The accused has an evidentiary onus of raising the issue of provocation on the material before the Court: Braysich v The Queen (2011) 243 CLR 434; [2011] HCA 14 at [32]; Lake Macquarie City Council v Morris (2005) 63 NSWLR 263; [2005] NSWSC 387 at [44] citing Johnson v The Queen (1976) 136 CLR 619; [1976] HCA 44.
The evidentiary onus and the standard required to discharge it was the subject of scrutiny in Rogers v R (2021) 104 NSWLR 305; [2021] NSWCCA 61. Johnson J, with whom N Adams and Ierace JJ agreed, stated (at [143]-[147]):
"143. …this Court should apply the approach set out in decisions of the High Court of Australia when considering a ground of appeal which contends that the partial defence should have been left to the jury.
144. As will be seen, some difference in approach has been recognised with a trial Judge to adopt a more liberal approach when determining to leave the partial defence, and with the determination of the question by an appellate court involving "somewhat greater exactitude than the determination made by the trial Judge": Lindsay v The Queen at [26].
145. In this respect, Brennan, Deane, Dawson and Gaudron JJ said in Masciantonio v The Queen at 67-68:
"The answer to the question whether the trial judge should have left provocation to the jury at either stage of events in this case depends upon whether there was evidence which was capable of constituting provocation.
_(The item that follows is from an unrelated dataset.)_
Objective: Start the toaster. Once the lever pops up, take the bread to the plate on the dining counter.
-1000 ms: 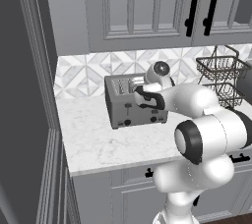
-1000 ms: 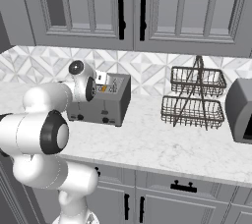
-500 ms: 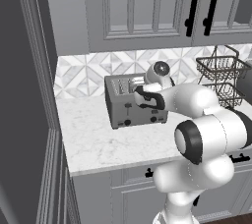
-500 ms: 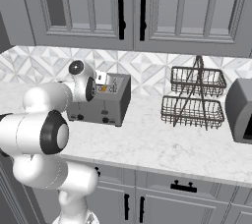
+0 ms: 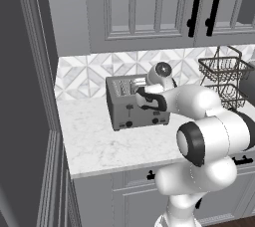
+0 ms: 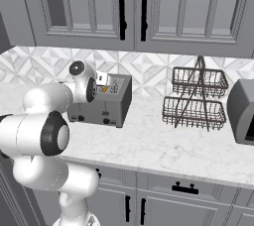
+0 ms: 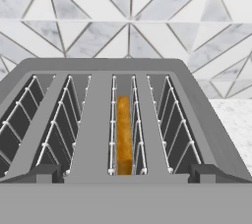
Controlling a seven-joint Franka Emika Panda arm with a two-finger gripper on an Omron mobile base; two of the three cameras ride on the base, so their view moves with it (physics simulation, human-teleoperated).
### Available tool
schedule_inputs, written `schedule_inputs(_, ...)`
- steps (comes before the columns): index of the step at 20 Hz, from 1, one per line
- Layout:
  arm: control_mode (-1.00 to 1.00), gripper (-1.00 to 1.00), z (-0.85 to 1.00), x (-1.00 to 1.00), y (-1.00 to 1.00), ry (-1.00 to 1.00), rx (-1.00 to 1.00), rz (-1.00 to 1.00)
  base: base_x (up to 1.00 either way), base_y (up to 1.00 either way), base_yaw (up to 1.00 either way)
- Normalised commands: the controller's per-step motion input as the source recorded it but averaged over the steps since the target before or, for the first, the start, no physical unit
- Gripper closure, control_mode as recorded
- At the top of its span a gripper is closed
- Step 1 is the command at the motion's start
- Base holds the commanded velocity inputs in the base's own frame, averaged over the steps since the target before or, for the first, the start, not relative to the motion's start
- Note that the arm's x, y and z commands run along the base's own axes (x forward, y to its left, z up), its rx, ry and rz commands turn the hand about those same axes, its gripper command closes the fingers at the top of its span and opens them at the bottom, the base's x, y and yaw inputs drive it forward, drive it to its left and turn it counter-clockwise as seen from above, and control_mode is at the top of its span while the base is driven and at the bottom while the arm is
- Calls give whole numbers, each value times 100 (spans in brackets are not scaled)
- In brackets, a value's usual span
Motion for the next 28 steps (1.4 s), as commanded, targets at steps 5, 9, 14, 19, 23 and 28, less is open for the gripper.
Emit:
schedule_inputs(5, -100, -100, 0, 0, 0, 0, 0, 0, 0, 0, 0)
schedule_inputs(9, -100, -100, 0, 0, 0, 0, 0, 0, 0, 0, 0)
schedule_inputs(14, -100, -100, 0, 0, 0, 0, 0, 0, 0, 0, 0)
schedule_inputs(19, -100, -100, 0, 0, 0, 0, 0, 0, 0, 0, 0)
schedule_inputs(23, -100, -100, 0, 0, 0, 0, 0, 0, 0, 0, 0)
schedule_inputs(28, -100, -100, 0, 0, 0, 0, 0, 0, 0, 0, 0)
However, because the onus of disproving provocation rests upon the prosecution once there is evidence to raise the question, the actual test must be expressed somewhat more precisely. It is 'whether, on the version of events most favourable to the accused, which is suggested by material in the evidence, a jury acting reasonably might fail to be satisfied beyond reasonable doubt that the killing was unprovoked in the relevant sense' [Stingel (1990) 171 CLR 312 at 334]. The question is the same when a trial judge is considering whether or not to leave provocation to the jury as it is when an appellate court is considering whether it ought to have been left, but as a matter of practicality a trial judge is likely to lean towards leaving provocation if he or she can. As was observed by the Privy Council in Lee Chun-Chuen v. The Queen [[1963] AC 220 at 230; see also Moffa v The Queen (1977) 138 CLR 601 at 617]:
'there is a practical difference between the approach of a trial judge and that of an appellate court. A judge is naturally very reluctant to withdraw from a jury any issue that should properly be left to them and he is therefore likely to tilt the balance in favour of the defence. An appellate court must apply the test with as much exactitude as the circumstances permit'." (Footnotes supplied; emphasis added)
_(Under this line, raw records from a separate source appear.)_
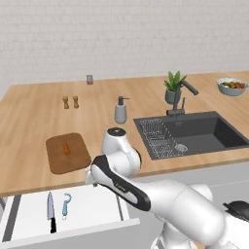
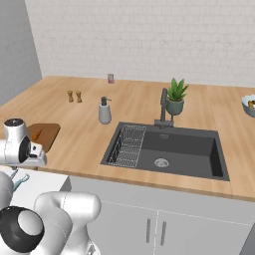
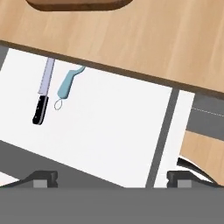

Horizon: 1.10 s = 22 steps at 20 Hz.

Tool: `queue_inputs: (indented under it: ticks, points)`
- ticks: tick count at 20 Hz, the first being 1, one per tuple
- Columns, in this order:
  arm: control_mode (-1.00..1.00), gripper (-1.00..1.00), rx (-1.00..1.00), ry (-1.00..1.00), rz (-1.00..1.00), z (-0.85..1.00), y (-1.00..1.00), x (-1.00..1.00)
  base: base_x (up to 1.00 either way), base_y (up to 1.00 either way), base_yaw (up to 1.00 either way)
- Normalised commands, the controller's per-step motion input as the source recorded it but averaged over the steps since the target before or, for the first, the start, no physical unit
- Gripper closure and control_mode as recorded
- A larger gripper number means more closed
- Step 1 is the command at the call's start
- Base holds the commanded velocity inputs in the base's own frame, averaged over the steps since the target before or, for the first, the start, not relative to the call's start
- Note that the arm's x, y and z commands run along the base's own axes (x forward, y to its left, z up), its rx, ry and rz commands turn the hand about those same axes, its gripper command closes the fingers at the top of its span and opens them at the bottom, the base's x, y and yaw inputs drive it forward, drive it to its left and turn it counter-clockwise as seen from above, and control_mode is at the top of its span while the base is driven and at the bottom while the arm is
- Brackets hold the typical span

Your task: Place the appropriate cutting tool for cutting the carrot skin on the cutting board.

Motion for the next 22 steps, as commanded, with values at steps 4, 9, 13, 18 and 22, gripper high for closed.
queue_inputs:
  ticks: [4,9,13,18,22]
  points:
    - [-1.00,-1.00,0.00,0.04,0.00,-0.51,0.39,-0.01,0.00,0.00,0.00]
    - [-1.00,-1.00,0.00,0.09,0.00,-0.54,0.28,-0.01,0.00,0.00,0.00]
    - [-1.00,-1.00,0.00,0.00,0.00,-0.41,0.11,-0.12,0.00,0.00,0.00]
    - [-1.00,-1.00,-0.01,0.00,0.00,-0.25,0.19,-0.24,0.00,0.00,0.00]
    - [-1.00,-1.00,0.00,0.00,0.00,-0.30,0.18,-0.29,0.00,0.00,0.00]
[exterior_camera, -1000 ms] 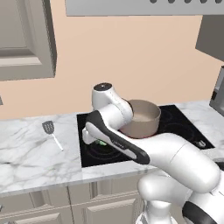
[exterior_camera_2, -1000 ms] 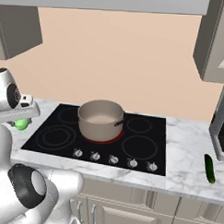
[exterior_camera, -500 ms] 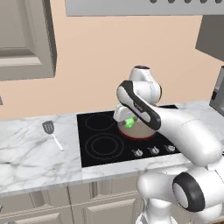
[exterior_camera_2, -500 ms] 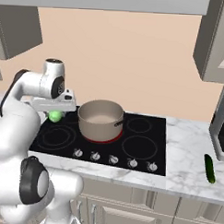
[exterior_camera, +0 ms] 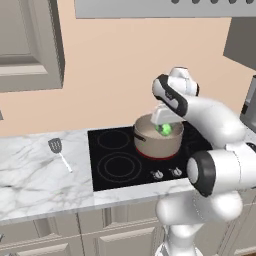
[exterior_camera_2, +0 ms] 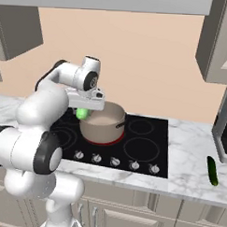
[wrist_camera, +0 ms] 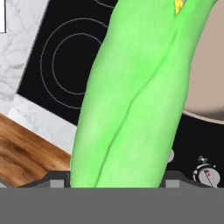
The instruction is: Put the corn and cucumber in the pot. Retrieve the spatula and lightly stir the vegetables in the pot.
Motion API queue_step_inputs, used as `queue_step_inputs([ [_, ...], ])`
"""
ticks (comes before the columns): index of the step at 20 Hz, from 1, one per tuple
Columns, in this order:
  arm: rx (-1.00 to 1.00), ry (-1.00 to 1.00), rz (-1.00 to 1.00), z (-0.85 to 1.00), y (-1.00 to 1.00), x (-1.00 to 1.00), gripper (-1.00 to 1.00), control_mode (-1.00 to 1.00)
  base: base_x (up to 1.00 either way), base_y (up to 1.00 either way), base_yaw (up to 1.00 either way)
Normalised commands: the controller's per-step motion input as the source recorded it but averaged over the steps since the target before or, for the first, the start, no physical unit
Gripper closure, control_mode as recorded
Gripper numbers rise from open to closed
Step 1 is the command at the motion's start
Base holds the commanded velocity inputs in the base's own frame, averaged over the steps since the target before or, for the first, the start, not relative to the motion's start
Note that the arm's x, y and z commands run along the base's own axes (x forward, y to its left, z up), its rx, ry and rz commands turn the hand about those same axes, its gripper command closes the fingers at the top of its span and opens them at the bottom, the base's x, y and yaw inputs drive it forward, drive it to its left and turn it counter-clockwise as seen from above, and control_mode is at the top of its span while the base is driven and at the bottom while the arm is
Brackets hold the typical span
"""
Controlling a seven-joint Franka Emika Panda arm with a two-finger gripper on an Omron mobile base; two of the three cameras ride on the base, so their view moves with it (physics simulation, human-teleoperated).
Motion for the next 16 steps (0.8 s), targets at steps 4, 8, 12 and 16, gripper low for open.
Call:
queue_step_inputs([
  [4, -0.12, 0.14, 0.0, -0.23, 0.0, 0.67, 1.0, -1.0, 0.0, 0.0, 0.0],
  [8, -0.02, 0.17, 0.0, -0.58, -0.22, 0.91, 1.0, -1.0, 0.0, 0.0, 0.0],
  [12, 0.02, 0.02, 0.0, -0.27, -0.34, 0.52, 1.0, -1.0, 0.0, 0.0, 0.0],
  [16, 0.0, 0.0, 0.0, -0.14, -0.01, 0.03, 1.0, -1.0, 0.0, 0.0, 0.0],
])
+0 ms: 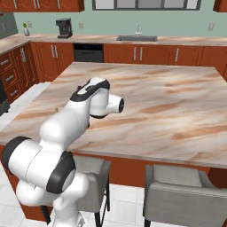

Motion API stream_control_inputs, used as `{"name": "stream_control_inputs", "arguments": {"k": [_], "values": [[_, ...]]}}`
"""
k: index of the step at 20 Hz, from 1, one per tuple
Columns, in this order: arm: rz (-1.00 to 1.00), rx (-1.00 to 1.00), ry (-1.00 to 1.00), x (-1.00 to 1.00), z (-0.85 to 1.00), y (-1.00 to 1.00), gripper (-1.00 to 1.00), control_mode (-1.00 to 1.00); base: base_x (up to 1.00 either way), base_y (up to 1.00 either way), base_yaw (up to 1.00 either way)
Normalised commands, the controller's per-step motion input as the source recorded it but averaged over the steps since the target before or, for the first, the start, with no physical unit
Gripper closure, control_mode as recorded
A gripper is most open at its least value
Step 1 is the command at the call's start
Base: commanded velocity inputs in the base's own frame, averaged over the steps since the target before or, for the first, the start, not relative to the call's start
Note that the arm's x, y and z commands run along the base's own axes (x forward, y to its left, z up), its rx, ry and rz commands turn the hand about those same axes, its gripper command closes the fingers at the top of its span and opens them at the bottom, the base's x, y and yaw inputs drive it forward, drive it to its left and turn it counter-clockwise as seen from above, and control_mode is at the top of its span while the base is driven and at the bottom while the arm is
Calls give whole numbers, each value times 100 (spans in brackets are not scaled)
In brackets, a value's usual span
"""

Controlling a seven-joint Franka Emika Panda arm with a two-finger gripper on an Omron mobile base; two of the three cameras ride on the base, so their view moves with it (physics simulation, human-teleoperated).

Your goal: Get the candle and the wine from the cabinet and move them to the dining counter.

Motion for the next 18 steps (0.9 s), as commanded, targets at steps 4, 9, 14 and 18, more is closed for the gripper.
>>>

146. In Lindsay v The Queen, French CJ, Kiefel, Bell and Keane JJ said at [16]:
"[16] Where provocation is raised by the evidence, the determination of whether it has been negatived is for the jury. Whether the subjective limb is negatived is a question of fact. Whether the objective limb is satisfied is a question of opinion or, to adopt Glanville Williams' classification, it is a question of 'evaluative fact'. The threshold question of law is whether there is material in the evidence which sufficiently raises the issue to leave the partial defence for the jury's consideration. The determination of the threshold question requires the trial judge (and the appellate court) to consider the sufficiency of the evidence to allow that an ordinary person provoked to the degree the accused was provoked might form the intention to kill or to do grievous bodily harm and act upon that intention, as the accused did, so as to give effect to it. The respective roles of judge and jury in the latter determination is the issue raised by the first ground of the appeal." (Footnotes omitted; emphasis added)
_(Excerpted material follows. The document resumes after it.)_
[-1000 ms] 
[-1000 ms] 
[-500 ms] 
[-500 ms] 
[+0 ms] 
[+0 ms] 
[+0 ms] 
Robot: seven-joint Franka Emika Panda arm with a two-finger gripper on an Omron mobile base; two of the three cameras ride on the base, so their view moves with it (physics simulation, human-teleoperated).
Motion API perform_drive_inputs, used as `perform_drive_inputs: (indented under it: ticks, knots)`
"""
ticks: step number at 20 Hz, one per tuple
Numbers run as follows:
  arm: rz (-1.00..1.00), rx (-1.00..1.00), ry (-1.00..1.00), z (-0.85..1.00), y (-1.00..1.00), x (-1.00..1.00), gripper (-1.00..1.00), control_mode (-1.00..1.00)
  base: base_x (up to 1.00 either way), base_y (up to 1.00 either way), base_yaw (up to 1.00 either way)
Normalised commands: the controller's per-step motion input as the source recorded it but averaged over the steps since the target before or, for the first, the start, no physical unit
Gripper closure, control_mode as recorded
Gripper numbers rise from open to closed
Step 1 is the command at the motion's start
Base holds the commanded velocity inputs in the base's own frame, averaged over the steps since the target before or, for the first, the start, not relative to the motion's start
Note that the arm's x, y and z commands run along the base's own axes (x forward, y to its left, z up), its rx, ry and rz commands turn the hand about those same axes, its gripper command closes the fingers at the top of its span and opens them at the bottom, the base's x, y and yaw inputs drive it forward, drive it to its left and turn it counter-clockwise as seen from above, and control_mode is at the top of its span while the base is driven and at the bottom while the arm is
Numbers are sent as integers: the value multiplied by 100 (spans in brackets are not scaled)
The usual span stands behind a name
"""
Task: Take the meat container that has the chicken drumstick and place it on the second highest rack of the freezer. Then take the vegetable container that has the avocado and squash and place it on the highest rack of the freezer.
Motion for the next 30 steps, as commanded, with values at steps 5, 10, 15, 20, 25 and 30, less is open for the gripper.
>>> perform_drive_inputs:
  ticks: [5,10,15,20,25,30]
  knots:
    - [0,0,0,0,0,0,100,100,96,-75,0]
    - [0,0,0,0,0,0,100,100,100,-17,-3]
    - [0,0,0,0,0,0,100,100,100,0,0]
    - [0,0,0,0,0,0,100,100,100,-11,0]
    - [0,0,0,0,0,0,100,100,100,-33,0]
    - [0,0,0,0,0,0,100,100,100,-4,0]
147. Later in Lindsay v The Queen, their Honours said at [24]-[26]:
"[24] The rationale for the requirement that the court determine as a matter of law whether evidence is capable of constituting provocation was identified by Dixon J in Packett v The King as the need to apply an overriding or controlling standard for the mitigation allowed by law. The statement, made with respect to provocation under the Criminal Code (Tas), which provided that 'the question whether any matter alleged is, or is not, capable of constituting provocation is a matter of law', has been accepted as a statement of the common law of provocation in Australia.
[25] In Stingel v The Queen, this Court affirmed that the function of the ordinary person test is to provide 'an objective and uniform standard of the minimum powers of self-control' which must be observed before provocation may reduce what would otherwise be murder to manslaughter. In this connection, the Court approved Gibbs J's statement respecting the relevance of contemporary conditions and attitudes to that determination. Masciantonio v The Queen confirms that the statements in Stingel, while made with respect to the Criminal Code (Tas), are equally applicable to the common law of provocation in Australia.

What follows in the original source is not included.